Task objective => Below are some records. Pull every line that contains the word "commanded".

Records shown =>
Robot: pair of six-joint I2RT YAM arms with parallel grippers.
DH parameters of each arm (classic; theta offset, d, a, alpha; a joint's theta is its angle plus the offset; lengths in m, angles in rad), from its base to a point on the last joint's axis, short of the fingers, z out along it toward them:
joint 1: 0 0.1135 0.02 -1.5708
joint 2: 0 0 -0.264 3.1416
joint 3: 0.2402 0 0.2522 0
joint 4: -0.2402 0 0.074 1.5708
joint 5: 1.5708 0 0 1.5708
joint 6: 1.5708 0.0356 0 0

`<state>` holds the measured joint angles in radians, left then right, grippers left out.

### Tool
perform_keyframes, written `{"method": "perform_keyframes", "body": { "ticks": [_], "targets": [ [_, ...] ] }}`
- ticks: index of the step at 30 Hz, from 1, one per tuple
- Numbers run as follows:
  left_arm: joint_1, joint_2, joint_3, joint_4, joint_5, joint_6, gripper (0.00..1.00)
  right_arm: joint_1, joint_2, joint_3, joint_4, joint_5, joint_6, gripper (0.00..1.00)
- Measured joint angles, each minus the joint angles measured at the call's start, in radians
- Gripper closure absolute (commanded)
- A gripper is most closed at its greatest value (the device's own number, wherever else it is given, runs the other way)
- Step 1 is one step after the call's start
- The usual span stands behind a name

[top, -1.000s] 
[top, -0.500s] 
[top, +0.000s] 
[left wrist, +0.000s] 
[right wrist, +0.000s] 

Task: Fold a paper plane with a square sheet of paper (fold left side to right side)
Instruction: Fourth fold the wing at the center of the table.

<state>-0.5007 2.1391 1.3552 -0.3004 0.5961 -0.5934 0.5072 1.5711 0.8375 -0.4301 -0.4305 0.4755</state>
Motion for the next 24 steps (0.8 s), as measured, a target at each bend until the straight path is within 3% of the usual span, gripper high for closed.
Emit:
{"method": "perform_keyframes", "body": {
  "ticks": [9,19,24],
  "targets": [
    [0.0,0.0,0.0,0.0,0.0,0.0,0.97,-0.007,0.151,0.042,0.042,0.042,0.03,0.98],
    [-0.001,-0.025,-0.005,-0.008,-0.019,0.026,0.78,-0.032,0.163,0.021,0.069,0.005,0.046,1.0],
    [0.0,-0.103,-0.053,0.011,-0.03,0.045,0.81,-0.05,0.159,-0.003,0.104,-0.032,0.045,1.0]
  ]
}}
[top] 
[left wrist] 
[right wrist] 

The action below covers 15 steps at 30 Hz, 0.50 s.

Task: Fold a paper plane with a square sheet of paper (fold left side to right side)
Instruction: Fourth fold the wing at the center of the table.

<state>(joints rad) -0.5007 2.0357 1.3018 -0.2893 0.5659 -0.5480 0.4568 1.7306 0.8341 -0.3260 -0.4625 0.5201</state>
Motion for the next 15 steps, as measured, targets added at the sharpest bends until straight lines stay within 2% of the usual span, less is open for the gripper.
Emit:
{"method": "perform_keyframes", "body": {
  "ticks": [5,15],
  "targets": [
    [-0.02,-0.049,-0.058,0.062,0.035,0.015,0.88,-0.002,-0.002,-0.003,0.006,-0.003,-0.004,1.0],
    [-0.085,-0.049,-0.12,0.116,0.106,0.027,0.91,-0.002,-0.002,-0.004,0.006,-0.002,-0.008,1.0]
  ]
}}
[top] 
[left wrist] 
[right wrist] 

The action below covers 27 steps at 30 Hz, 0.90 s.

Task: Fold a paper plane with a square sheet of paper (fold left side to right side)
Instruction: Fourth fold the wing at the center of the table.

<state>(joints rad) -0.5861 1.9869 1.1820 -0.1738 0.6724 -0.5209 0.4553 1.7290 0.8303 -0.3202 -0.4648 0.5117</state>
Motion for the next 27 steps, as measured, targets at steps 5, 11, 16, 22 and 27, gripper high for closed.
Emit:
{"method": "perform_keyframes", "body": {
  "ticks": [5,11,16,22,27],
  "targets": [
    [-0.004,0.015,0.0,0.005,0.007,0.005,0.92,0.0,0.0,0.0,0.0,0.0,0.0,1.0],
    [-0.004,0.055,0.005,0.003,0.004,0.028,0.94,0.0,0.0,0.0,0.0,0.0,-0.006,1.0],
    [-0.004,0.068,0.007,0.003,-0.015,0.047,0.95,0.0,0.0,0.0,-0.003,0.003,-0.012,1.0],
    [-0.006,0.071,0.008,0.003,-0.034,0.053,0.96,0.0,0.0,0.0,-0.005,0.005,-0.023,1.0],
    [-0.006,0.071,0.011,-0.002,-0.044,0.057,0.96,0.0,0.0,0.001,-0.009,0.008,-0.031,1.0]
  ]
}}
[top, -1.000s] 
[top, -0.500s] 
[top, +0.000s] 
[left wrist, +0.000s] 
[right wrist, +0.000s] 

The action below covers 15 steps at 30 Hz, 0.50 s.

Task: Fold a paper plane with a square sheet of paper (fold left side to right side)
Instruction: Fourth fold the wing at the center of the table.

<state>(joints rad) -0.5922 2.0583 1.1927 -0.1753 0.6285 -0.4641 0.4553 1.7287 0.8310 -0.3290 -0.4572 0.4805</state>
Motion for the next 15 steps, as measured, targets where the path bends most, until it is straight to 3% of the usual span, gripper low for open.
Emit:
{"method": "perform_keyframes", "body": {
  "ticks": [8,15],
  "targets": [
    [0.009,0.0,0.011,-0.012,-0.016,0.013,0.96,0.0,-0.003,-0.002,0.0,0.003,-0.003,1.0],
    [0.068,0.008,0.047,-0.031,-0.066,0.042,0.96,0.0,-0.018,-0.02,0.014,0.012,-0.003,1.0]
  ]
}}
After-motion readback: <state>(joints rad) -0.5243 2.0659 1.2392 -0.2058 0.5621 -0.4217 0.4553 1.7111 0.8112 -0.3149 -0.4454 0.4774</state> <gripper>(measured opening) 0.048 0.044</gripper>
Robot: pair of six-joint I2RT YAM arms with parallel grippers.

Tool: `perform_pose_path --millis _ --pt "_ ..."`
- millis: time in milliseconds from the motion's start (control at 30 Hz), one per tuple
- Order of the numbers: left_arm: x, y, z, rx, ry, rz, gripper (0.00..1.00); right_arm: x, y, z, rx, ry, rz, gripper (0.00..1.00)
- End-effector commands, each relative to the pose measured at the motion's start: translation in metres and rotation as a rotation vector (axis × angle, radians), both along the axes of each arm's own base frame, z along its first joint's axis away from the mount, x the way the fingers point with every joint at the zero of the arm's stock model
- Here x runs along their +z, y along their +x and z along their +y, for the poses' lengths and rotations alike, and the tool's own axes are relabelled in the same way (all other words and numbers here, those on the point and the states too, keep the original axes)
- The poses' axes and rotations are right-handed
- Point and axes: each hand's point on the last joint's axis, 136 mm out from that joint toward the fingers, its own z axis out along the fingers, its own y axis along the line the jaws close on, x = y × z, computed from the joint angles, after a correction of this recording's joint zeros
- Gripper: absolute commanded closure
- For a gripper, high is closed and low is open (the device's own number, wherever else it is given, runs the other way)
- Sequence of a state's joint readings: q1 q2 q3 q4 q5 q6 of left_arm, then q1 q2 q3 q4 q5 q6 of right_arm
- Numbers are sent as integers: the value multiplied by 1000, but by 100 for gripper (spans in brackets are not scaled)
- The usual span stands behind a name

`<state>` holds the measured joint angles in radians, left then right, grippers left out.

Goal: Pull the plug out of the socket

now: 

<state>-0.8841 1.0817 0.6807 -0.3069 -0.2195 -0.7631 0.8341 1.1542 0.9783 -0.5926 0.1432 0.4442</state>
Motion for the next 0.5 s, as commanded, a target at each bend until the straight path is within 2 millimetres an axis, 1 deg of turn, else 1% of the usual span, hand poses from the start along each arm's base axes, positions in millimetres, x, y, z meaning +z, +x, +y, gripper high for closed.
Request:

Solution to this problem =>
- Gripper closure absolute (commanded)
- Gripper: absolute commanded closure
Motion for the next 0.5 s, as commanded, a target at each bend until the straight path is within 2 millimetres an axis, 1 deg of turn, else 1% of the usual span, hand poses from the start along each arm's base axes, positions in millimetres, x, y, z meaning +z, +x, +y, gripper high for closed.

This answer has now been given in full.